In 1940, C. C. Beck and Bill Parker created the first Captain Marvel for Fawcett Comics. Captain Marvel was a phenomenon, outselling all other characters at the time, but the series was shut down in 1953 because DC sued the company for infringing on Superman.

In 1967, Marvel Comics grabbed the Captain Marvel trademark and created its own Captain Marvel. Since then, there have been seven characters calling themselves Captain Marvel in the Marvel universe. Meanwhile, DC licensed and later bought the rights to the original Captain Marvel and made him a part of the DC universe. Marvel responded by suing DC for breach of its trademark. With all that legal wrangling, it’s a long shot that we’ll ever see all the Captain Marvels in one comic, like we see in this cover by John Trumball.



In the 1980s, Superman was appearing in some weird team-ups, like He-Man and Santa Claus, but this fictional cover would be the weirdest yet. The cover by Paul Cornish shows Superman teaming up with James Bond, the Doctor from Doctor Who, David Bowie from Labyrinth, and Woody Allen.

Let’s start with Labyrinth, which Marvel adapted in 1986 so DC never had the rights. It’s unlikely we’d ever see a team-up with the Doctor, specifically the Fifth Doctor who appeared from 1981 to 1984 since we’re already past the Twelfth Doctor, and Marvel had the rights to Doctor Who. James Bond is also a comic DC never had the rights to. As for Woody Allen, there isn’t much fan support for him as a comic book at all.



For ten years, the comic strip Calvin and Hobbes took children and adults on a journey through imagination. Even though the series ended in 1995, fans still love the characters, which is why this cover by Super-Team Family: The Lost Issues of Batman and Hobbes smashing through a window to confront Calvin is so much fun. Calvin loved superheroes and often took on the identity of “Stupendous Man” in the strip, so we can easily imagine this team-up.

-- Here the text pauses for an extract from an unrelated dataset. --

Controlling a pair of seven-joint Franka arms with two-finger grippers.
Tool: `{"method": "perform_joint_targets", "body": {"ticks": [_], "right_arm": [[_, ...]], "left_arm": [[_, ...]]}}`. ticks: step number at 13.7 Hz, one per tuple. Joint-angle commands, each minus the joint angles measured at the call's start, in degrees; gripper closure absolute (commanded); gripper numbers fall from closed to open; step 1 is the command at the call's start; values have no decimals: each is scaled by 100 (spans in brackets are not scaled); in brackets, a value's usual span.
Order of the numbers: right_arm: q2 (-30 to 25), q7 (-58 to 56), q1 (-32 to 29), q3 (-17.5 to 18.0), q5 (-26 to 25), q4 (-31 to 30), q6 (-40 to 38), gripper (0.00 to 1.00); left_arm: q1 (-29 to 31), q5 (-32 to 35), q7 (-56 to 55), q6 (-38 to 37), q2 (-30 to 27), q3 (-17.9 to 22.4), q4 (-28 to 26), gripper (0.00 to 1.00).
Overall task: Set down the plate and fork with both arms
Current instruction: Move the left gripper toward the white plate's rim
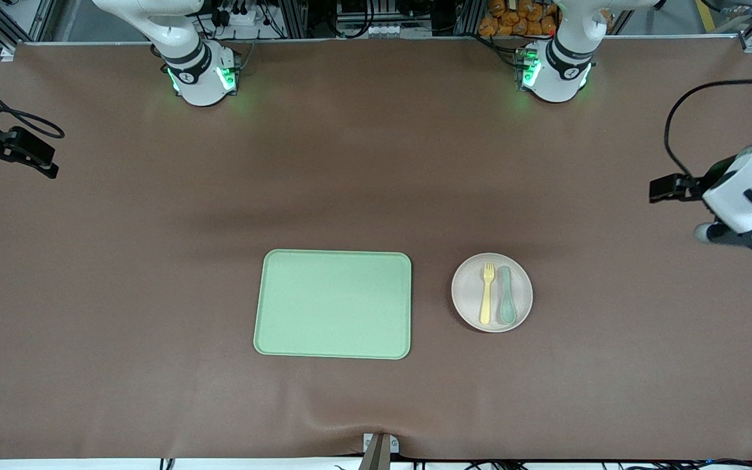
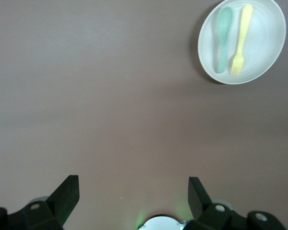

The reason why this cover will never happen is that Calvin and Hobbes‘ creator Bill Watterson has absolutely refused to merchandise his characters at all, let alone cross over with any other properties. He even refused to allow stuffed toys of Hobbes, so the idea of Batman meeting Calvin is probably something that makes Watterson wake up screaming at night.



The Fantastic Four has been around since 1961 when they were created by Stan Lee and Jack Kirby, introducing a group of superheroes who fought each other as much as they fought supervillains. The Incredibles is a movie released in 2004 about a family of superheroes. The two have never crossed paths, but that didn’t stop Super-Team Family: The Lost Issues from creating this fictional cover bringing them together. The idea of the two families coming together is awesome but probably won’t happen.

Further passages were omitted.